Records from a data source:
»»

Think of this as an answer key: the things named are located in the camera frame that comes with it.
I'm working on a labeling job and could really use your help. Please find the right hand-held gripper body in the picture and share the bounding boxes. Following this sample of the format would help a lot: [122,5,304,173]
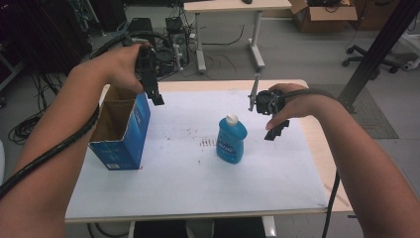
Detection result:
[248,72,287,117]

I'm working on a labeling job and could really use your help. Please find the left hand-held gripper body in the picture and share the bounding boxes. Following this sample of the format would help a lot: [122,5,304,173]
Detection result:
[134,45,160,95]

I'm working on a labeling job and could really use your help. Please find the blue cardboard box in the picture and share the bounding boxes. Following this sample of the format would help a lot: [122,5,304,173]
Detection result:
[88,84,152,172]

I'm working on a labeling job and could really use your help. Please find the blue bottle with white cap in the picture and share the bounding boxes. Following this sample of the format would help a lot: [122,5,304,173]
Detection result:
[216,112,249,166]

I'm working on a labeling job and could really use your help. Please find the person's right hand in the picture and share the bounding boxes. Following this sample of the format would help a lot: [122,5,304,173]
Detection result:
[265,82,331,131]

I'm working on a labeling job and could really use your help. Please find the person's left hand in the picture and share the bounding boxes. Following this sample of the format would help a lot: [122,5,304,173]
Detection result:
[70,43,153,100]

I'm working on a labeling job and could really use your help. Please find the computer tower with fan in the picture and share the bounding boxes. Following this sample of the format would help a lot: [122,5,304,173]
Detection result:
[127,16,191,78]

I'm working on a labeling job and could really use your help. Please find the white table mat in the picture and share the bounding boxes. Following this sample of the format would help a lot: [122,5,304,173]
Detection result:
[65,89,330,220]

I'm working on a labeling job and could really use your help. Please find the grey floor mat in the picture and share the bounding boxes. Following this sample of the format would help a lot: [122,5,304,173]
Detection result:
[308,83,400,140]

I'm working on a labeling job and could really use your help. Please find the open brown cardboard box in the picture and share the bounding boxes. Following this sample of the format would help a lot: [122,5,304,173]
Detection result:
[288,0,359,34]

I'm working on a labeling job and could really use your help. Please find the white-legged wooden desk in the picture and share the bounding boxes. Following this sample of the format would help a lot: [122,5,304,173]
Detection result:
[183,0,293,74]

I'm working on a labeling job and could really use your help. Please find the person's dark pants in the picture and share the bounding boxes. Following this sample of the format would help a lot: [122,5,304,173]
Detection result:
[133,217,266,238]

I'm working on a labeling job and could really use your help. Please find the black office chair base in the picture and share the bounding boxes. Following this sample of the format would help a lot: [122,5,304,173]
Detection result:
[342,44,401,74]

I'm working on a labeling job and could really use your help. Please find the black metal stand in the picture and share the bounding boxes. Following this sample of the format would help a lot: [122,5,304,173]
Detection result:
[336,0,420,115]

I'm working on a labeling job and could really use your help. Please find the black smooth cable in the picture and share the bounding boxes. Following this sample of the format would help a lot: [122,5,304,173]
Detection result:
[280,88,352,238]

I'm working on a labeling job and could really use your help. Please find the black spiral cable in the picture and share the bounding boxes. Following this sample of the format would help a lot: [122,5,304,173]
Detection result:
[0,31,171,199]

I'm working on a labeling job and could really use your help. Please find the bundle of black floor cables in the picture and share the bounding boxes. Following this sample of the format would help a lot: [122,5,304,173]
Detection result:
[8,72,67,146]

««

Exercise prompt:
Which lines in the records above contain the string "hand"? Copy them.

Solution for this task:
I'm working on a labeling job and could really use your help. Please find the right hand-held gripper body in the picture and share the bounding boxes. Following this sample of the format would help a lot: [122,5,304,173]
I'm working on a labeling job and could really use your help. Please find the left hand-held gripper body in the picture and share the bounding boxes. Following this sample of the format would help a lot: [122,5,304,173]
I'm working on a labeling job and could really use your help. Please find the person's right hand in the picture and share the bounding boxes. Following this sample of the format would help a lot: [122,5,304,173]
I'm working on a labeling job and could really use your help. Please find the person's left hand in the picture and share the bounding boxes. Following this sample of the format would help a lot: [122,5,304,173]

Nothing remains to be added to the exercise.